Navajo Nation President Russell Begaye and Vice President Jonathan Nez met with the U.S. Department of Education and Bureau of Indian Education and discussed issues ranging from the Accountability Work Book to the creation of school districts for BIE schools on the Nation. (Photo by Rick Abasta)
WINDOW ROCK, ARIZONA — Look at the bigger picture.
That was the message Navajo Nation President Russell Begaye told federal officials from the U.S. Department of Education and Bureau of Indian Education recently during their visit to Window Rock.
President Begaye said a holistic approach is needed to solve the educational challenges facing students on the Navajo Nation, rather than focusing only on meeting school standards.
“When our Navajo people signed the Treaty of 1868, this is what those leaders were looking at,” President Begaye said. “That education is about meeting the basic needs of students, teachers and communities.”
During the July 22 meeting, President Begaye and Vice President Jonathan Nez were joined by the Dine’ Department of Education to discuss the state of the tribal education system.
President Begaye said looking at the bigger picture means taking into consideration the housing situation on the Nation, which affects both teachers and students.
Teachers leave the Nation, often when they meet their commitment to repay federal loans, or when they are unable to find adequate housing. For students, they face housing conditions such as the lack of electricity.
“Our students ability to learn is hampered.

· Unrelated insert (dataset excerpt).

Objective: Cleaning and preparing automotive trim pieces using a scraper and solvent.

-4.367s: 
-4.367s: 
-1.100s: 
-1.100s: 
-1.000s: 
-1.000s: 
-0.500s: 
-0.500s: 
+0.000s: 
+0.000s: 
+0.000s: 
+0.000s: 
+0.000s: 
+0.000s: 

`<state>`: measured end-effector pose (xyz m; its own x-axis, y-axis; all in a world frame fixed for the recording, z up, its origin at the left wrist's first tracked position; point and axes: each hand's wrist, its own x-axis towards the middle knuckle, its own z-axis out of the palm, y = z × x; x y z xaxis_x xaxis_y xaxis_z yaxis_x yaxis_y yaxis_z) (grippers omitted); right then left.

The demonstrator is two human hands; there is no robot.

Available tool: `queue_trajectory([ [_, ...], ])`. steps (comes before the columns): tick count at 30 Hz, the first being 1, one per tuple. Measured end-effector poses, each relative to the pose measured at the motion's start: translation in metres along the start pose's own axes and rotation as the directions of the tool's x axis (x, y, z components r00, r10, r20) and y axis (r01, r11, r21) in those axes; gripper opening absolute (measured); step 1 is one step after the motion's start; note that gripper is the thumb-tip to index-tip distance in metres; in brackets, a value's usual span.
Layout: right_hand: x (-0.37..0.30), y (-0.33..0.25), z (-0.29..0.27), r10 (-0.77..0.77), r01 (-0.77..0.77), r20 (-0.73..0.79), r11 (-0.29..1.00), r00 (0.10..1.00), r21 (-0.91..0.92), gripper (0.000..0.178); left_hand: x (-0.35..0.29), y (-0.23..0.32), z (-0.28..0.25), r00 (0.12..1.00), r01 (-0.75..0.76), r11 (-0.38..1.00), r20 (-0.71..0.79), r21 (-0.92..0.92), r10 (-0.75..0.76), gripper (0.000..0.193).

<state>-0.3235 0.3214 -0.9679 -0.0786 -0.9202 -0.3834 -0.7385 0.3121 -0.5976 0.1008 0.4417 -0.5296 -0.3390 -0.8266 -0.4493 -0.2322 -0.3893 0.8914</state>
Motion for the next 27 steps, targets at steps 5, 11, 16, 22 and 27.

One high school student recently told us that he had to study every night with a flashlight,” President Begaye said. “Now, for the first time, he and his siblings can flip on a light and study.
“You have to look at that and ask yourself, ‘What’s the learning environment at the house?’ NAHASDA has opened the door to this kind of thinking,” he added.
The Native American Housing and Self Determination Act was created to construct safe and sanitary housing for tribal nations and their members.
President Russell Begaye said Navajo students perform at a higher level academically when schools have Navajo teachers and the school boards are comprised mainly of Navajo board members. (Photo by Rick Abasta)
However, as the years progressed, the U.S. Housing and Urban Development realized unique situations that exist on reservations, which affect the housing effort.
These included the need for infrastructure such as electricity, water and roads. Eventually, other opportunities emerged that allowed NAHASDA funding to be utilized for community centers.
“They invest in more than just housing, now they are building communities. They recently completed a youth center in Shiprock with HUD funding,” President Begaye said.
Before bringing the 32 BIE schools under the Navajo Nation, President Begaye said the tribe must first review the function of the school boards at those schools.
Sharone Pasternak, an attorney with the U.S. Department of Education, asked the fundamental question about BIE schools. Do they have their own school boards, she asked. (Photo by Rick Abasta)
He said the creation of school districts would allow larger schools to assist the smaller schools.
President Begaye said, “We need to focus on the children, rather than who controls the dollars and who has the authority.”
“I am more open to the district approach, where you have schools helping each other. Rather than 66 school boards, you wind up with five to ten school boards that oversee the schools, so we can better manage them,” said President Begaye.
The district approach can also be the framework for establishing Saturday classes, tutoring, and math schools. This effort could provide other opportunities such as bringing in college professors and providing internships for college students to help the schools.
“That can be better managed by a district, than by a single school board at a small community trying to do those things,” President Begaye said.
Vice President Nez said the recent referendum election shed light on the Navajo language and brought it to the forefront of Navajo consciousness.
“There’s going to be a lot more people wanting to learn Navajo and we need to prepare for that. That was the positive thing that came out of this election, people are all in agreement that the Navajo language is vital for our future,” he said.
President Begaye and Vice President Nez challenged Arizona Gov. Doug Ducey to provide more resources for the instruction of Navajo language at public schools.
“The Navajo Nation, as a sovereign nation, should be in the drivers seat for all our young people’s education,” Vice President Nez said. “The Bureau of Education is tasked here to provide technical assistance and partnership.”
Promoting a healthy lifestyle at the tribal schools and stepping away from junk food being served to students is another consideration, he said.
“Students learn better when they’re healthy and when they eat well,” Vice President Nez said.
President Begaye said the goal of their administration is for the Navajo Nation to control its own schools, including the public schools located on Navajo.
He reported that schools with Navajo teachers and a majority leadership of Navajo school board members are outperforming other schools in surrounding communities like Farmington, Aztec and Albuquerque.
“We know that our students are smart and that they can achieve at a very high level,” said President Begaye.